When someone shares your link on social media, the image that appears — the one that determines whether they click or scroll past — is controlled by your OG (Open Graph) image. Get the dimensions wrong and platforms either shrink it into an unreadable thumbnail, crop it badly, or skip it entirely.
This guide gives you the correct size for every major platform, the safe zone rules that keep your content visible regardless of how each platform crops, and a pre-publish testing checklist.
The short answer: Use 1200×630 pixels (1.91:1 aspect ratio) for almost everything. For Twitter/X specifically, 1200×600 (2:1) avoids edge cropping.
OG Image Dimensions: Quick Reference Table
The recommended OG image size is 1200×630 pixels (1.91:1 aspect ratio), which works across Facebook, LinkedIn, WhatsApp, Slack, and Discord. For Twitter/X specifically, use 1200×600 pixels (2:1). Keep all key content within the central 80% of the image to survive platform-specific cropping.
| Platform | Recommended Size | Minimum Size | Aspect Ratio | Max File Size |
|---|---|---|---|---|
| Universal (all platforms) | 1200×630 | — | 1.91:1 | — |
| Facebook / Meta | 1200×630 | 600×315 | 1.91:1 | 8 MB |
| Twitter / X | 1200×600 | 300×157 | 2:1 | 5 MB |
| 1200×627 | 1200×627 | 1.91:1 | 5 MB | |
| 1200×630 | 300×200 | ~1.9:1 | 300 KB (recommended) | |
| Slack | 1200×630 | 500×262 | 1.9:1 | No hard limit |
| Discord | 1200×630 | Any | 1.9:1 | ~8 MB |
One image for all platforms: 1200×630 works everywhere except for Twitter/X, where a 2:1 crop will clip ~15px from the top and bottom of a 1200×630 image. For most designs this is acceptable — just keep logos and text away from the very edges.
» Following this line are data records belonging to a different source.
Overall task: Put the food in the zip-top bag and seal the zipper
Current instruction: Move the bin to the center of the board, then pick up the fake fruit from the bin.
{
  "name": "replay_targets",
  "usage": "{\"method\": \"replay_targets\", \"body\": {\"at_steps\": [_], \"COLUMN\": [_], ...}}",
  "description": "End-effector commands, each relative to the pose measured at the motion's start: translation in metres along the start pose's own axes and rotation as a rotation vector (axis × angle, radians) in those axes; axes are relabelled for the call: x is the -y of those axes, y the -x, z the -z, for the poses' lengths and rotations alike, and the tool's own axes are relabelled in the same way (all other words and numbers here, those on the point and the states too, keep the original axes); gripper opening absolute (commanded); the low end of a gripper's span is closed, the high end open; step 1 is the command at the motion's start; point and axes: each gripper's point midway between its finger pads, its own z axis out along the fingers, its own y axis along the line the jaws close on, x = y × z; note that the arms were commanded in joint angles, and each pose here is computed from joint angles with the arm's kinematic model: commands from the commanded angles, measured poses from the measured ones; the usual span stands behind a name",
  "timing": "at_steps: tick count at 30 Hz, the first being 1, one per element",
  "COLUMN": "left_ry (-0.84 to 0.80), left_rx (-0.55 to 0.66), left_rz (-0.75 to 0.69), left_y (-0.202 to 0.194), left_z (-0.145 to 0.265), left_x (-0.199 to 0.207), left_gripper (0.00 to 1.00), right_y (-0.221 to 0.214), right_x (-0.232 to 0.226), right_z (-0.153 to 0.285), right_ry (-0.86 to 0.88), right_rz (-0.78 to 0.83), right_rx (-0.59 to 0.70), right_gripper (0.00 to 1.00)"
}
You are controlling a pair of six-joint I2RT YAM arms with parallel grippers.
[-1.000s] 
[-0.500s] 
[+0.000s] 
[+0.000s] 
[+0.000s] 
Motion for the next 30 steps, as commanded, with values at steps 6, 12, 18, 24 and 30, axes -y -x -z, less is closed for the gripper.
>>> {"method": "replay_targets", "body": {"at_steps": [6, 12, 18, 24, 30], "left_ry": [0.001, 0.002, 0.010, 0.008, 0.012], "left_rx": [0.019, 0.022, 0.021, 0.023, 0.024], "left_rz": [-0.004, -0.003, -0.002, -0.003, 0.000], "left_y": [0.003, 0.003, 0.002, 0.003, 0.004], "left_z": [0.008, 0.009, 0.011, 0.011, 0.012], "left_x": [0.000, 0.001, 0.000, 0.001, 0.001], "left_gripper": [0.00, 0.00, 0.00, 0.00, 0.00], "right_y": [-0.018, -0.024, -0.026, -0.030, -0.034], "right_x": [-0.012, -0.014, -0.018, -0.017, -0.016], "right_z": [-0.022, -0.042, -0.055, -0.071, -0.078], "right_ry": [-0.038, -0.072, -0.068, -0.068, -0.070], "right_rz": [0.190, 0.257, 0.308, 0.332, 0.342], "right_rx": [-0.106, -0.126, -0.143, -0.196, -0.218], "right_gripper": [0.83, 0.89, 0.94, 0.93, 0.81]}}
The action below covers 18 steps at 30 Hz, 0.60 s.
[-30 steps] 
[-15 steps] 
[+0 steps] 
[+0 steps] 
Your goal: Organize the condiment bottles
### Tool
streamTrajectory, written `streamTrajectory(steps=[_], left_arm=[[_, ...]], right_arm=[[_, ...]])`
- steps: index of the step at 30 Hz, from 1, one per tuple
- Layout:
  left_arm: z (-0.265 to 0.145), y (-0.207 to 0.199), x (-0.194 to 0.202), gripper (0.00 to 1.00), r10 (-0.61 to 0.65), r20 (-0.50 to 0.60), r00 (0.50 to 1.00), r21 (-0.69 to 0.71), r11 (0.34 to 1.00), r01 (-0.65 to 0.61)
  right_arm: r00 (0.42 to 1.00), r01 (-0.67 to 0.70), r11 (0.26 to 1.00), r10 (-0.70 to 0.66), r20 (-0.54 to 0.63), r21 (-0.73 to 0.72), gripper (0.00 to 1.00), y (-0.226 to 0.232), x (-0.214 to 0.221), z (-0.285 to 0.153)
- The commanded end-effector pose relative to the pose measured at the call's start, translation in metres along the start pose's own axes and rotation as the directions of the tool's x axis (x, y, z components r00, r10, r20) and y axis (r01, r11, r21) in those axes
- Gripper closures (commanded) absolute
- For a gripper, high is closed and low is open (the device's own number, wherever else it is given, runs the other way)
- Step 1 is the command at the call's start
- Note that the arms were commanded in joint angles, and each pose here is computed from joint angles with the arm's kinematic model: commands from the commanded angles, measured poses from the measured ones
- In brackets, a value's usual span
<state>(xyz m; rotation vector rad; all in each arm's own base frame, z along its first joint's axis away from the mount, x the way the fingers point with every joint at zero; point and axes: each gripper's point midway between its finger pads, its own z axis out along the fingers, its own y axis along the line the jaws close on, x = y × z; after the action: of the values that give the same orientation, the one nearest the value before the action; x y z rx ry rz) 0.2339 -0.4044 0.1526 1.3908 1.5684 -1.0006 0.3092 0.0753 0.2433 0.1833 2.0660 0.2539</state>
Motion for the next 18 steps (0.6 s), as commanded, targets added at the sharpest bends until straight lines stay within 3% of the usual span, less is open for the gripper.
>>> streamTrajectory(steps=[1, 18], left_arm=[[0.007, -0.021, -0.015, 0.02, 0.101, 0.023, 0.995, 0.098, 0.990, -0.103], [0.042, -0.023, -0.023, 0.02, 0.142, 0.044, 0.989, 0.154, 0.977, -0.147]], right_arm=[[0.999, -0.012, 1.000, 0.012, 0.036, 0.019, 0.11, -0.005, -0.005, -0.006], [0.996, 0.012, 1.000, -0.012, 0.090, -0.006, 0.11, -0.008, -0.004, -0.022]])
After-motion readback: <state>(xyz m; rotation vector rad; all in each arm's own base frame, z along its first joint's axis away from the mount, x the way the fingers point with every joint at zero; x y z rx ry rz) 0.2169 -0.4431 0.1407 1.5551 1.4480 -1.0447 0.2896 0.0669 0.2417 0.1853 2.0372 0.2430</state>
The Universal OG Image: 1200×630 and Why It Works
The 1.91:1 aspect ratio became the de facto standard because the Open Graph protocol — originally developed by Facebook — established this ratio early, and most major platforms adopted it for compatibility. Today, 1200×630 satisfies Facebook, LinkedIn, WhatsApp, Slack, and Discord without any adaptation.
Here's the HTML meta tag implementation:
<meta property="og:image" content="https://yourdomain.com/images/og-cover.png" />
<meta property="og:image:width" content="1200" />
<meta property="og:image:height" content="630" />
<meta property="og:image:alt" content="Descriptive alt text for your image" />
The og:image:width and og:image:height tags are technically optional but recommended — they help platforms cache and render your image faster without needing to fetch and analyze it first.
The 1200px width is important for high-density (Retina/2x) displays. At 1200px, Facebook and LinkedIn will display a sharp image on standard and high-DPI screens. Images narrower than 600px on Facebook will render as small inline thumbnails rather than large preview cards — a significant downgrade in visibility.
When to go platform-specific: If your OG image includes fine-detail text or design elements right at the edges, generate separate 1200×630 and 1200×600 variants. For most SaaS landing pages and blog posts, a single 1200×630 image works well across every platform.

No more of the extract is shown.